Re: check for null value before looking up the hash function

From: Ranier Vilela <ranier(dot)vf(at)gmail(dot)com>
To: Tom Lane <tgl(at)sss(dot)pgh(dot)pa(dot)us>
Cc: Tomas Vondra <tomas(dot)vondra(at)enterprisedb(dot)com>, Pg Hackers <pgsql-hackers(at)postgresql(dot)org>
Subject: Re: check for null value before looking up the hash function
Date: 2022-05-21 17:03:47
Message-ID: CAEudQAru+FgryZ05Zes0YpLAC-4Yt4W8C-vGqf2C=Tjmu8G_oA@mail.gmail.com
Views: Raw Message | Whole Thread | Download mbox | Resend email
Thread:
Lists: pgsql-hackers

Em sáb., 21 de mai. de 2022 às 13:13, Tom Lane <tgl(at)sss(dot)pgh(dot)pa(dot)us> escreveu:

> Ranier Vilela <ranier(dot)vf(at)gmail(dot)com> writes:
> > Em sáb., 21 de mai. de 2022 às 12:05, Tomas Vondra <
> > tomas(dot)vondra(at)enterprisedb(dot)com> escreveu:
> >> That's a quite bold claim, and yet you haven't supported it by any
> >> argument whatsoever. Trade-offs between complexity and efficiency are a
> >> crucial development task, so complicating the logic clearly does matter.
>
> > What I meant is that complicating the logic in search of efficiency is
> > worth it, and that's what everyone is looking for in this thread.
> > Likewise, not complicating the logic, losing a little bit of efficiency,
> > applied to all the code, leads to a big loss of efficiency.
> > In other words, I never miss an opportunity to gain efficiency.
>
> [ shrug... ] You quietly ignored Tomas' main point, which is that no
> evidence has been provided that there's actually any efficiency gain.
>
IMHO, the point here, is for-non-commiters everything needs benchmarks.
But, I have been see many commits withouts benchmarks or any evidence gains.
And of course, having benchmarks is better, but for micro-optimizations,
It doesn't seem like it's needed that much.

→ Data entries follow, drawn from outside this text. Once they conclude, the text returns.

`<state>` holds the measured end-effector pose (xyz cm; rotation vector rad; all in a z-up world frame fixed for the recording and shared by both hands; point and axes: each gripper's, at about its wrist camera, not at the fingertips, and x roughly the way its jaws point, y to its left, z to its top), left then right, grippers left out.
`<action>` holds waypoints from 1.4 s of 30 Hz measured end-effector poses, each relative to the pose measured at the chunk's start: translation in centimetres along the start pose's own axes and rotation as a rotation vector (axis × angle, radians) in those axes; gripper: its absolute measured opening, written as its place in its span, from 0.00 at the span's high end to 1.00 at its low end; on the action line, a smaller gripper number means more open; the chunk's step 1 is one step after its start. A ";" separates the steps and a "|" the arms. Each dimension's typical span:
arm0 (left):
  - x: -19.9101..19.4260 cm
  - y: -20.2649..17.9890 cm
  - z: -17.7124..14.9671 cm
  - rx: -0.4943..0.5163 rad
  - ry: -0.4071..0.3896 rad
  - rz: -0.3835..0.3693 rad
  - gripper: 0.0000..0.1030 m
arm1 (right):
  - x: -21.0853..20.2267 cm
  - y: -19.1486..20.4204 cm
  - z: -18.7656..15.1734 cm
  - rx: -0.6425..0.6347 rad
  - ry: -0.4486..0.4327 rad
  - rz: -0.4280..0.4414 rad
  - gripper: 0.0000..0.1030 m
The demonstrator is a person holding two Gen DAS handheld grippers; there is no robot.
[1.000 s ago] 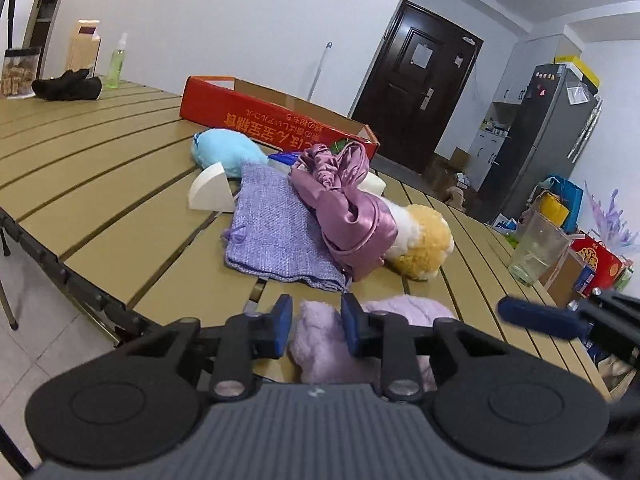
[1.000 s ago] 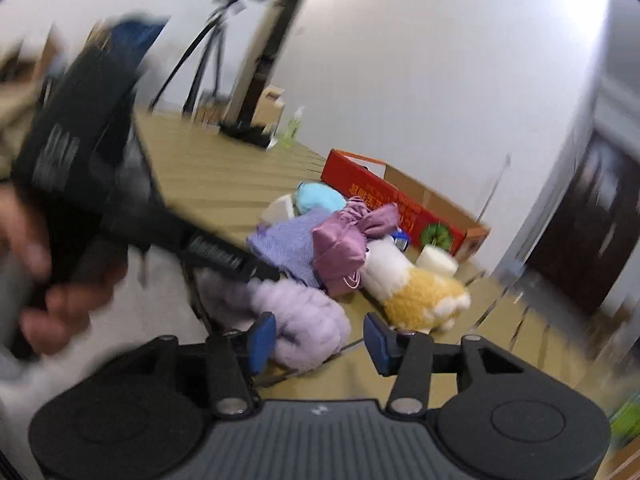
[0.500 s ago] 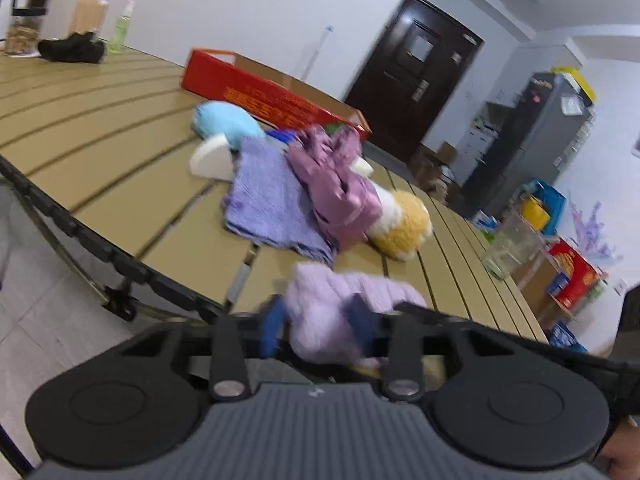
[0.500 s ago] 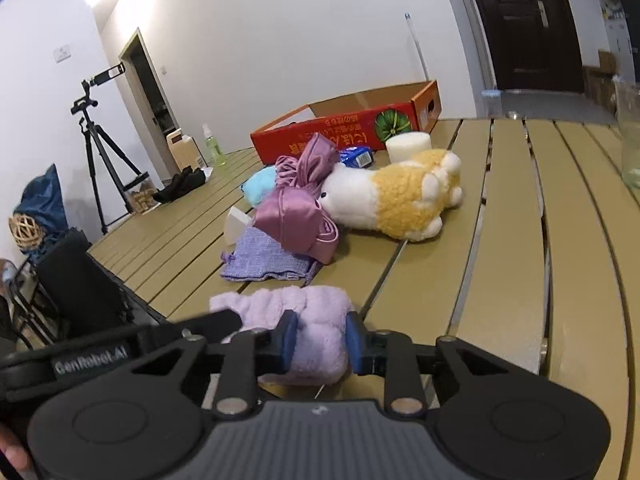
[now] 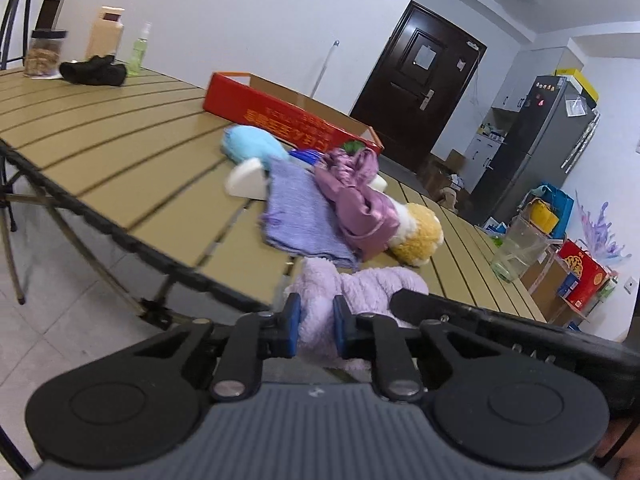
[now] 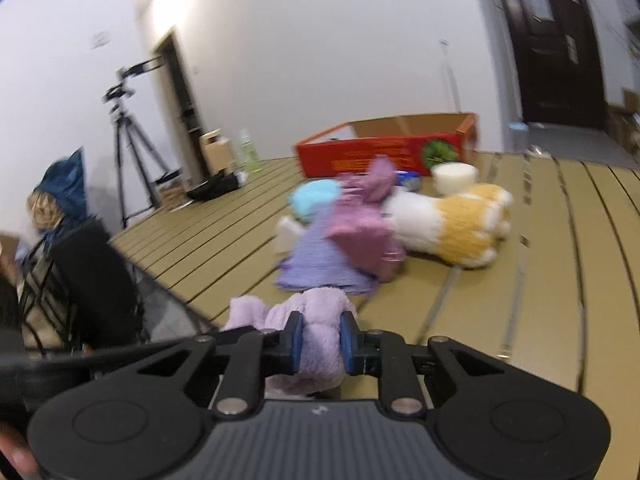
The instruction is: Collect trash
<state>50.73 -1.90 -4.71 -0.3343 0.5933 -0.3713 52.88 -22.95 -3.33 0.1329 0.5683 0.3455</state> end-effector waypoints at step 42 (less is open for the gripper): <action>6.1 9.2 -9.0 0.104 0.422 0.341 0.40 | 12.0 1.3 -11.7 0.030 0.512 -0.061 0.56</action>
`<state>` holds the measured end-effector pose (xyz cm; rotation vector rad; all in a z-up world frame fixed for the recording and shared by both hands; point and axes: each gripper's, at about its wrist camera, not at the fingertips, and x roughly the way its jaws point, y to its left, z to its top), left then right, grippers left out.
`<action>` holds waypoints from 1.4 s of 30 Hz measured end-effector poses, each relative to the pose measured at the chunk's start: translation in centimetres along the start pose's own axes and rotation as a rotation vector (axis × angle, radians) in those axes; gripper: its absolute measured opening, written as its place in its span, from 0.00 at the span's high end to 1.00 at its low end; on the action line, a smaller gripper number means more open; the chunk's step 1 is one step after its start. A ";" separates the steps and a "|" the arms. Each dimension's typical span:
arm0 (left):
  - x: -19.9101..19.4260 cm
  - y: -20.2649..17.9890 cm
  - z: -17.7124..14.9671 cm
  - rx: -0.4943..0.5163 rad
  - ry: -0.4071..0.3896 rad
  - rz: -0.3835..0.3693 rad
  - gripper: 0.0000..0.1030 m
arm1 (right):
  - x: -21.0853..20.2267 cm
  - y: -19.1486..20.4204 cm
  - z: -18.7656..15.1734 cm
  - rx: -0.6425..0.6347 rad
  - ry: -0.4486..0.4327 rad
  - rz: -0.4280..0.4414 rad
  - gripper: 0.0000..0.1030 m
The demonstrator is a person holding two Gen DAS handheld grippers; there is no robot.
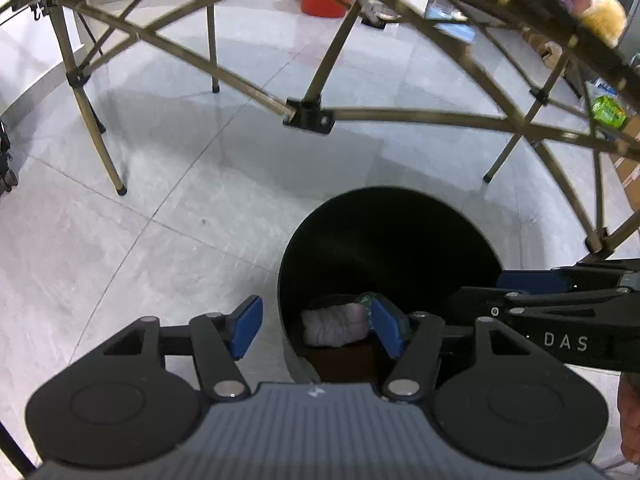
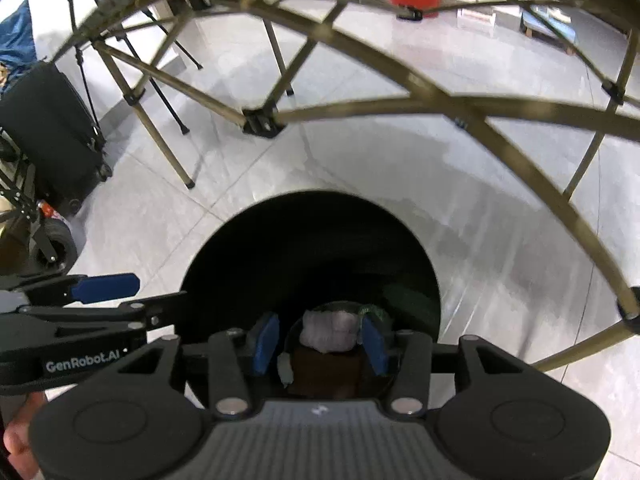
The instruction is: Collect trash
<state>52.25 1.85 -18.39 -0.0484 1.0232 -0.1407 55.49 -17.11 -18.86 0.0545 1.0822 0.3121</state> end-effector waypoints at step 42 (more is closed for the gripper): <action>-13.3 -3.3 7.4 -0.097 -0.640 -0.152 0.11 | -19.2 -1.2 4.8 -0.346 -0.577 0.046 0.78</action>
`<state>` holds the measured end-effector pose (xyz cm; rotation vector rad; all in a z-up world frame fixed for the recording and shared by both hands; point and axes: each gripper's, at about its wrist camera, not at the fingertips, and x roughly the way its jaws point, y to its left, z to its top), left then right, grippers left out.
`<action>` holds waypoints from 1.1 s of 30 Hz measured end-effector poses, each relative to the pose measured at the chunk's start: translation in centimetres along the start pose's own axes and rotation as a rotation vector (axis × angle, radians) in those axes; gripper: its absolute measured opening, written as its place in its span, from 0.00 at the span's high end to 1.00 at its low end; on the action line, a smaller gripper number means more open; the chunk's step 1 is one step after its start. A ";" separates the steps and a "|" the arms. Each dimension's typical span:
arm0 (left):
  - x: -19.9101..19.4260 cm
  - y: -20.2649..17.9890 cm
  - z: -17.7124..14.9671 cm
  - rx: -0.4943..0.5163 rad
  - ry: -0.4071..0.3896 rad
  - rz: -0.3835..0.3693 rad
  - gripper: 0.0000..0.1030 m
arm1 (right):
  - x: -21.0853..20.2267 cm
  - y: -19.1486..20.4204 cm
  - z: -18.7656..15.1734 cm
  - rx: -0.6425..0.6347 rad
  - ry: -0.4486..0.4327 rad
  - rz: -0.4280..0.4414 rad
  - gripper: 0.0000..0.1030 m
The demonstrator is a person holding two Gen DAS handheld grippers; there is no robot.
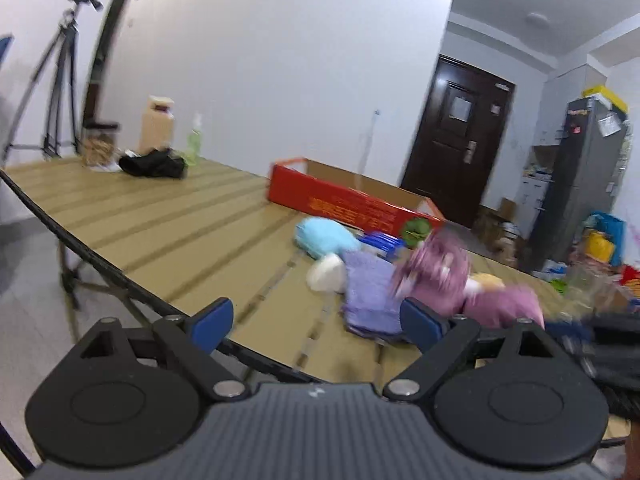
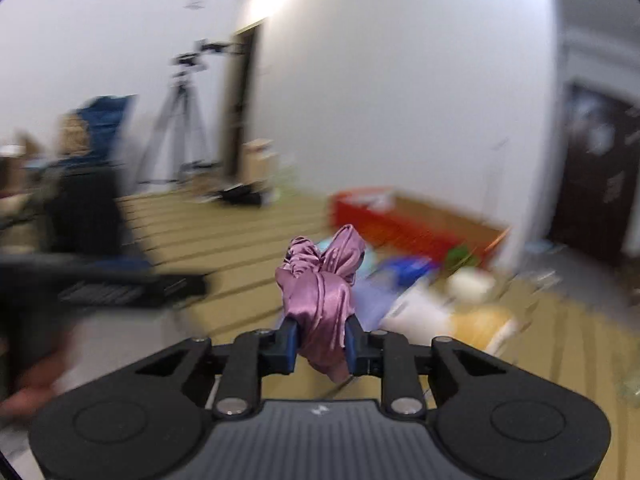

> (1) Sure, in the case where only null values are encountered during a
> query, we can save a cache lookup, but will that be even micro-measurable
> compared to general query overhead? Seems unlikely, especially if this is
> changed in only one place. That ties into my complaint about how this is
> just one instance of a fairly widely used coding pattern.
>
Of course, changing only in one place, the gain is tiny, but, step by step,
the coding pattern is changing too, becoming new "fairly widely".

>
> (2) What are the effects when we *do* eventually encounter a non-null
> value? The existing coding will perform all the necessary lookups
> at first call, but with the proposed change those may be spread across
> query execution. It's not implausible that that leads to a net loss
> of efficiency, due to locality-of-access effects.
>
Weel the current code, test branch for nulls first.
Most of the time, this is not true.
So, the current code has poor branch prediction, at least.
What I proposed, improves the branch prediction, at least.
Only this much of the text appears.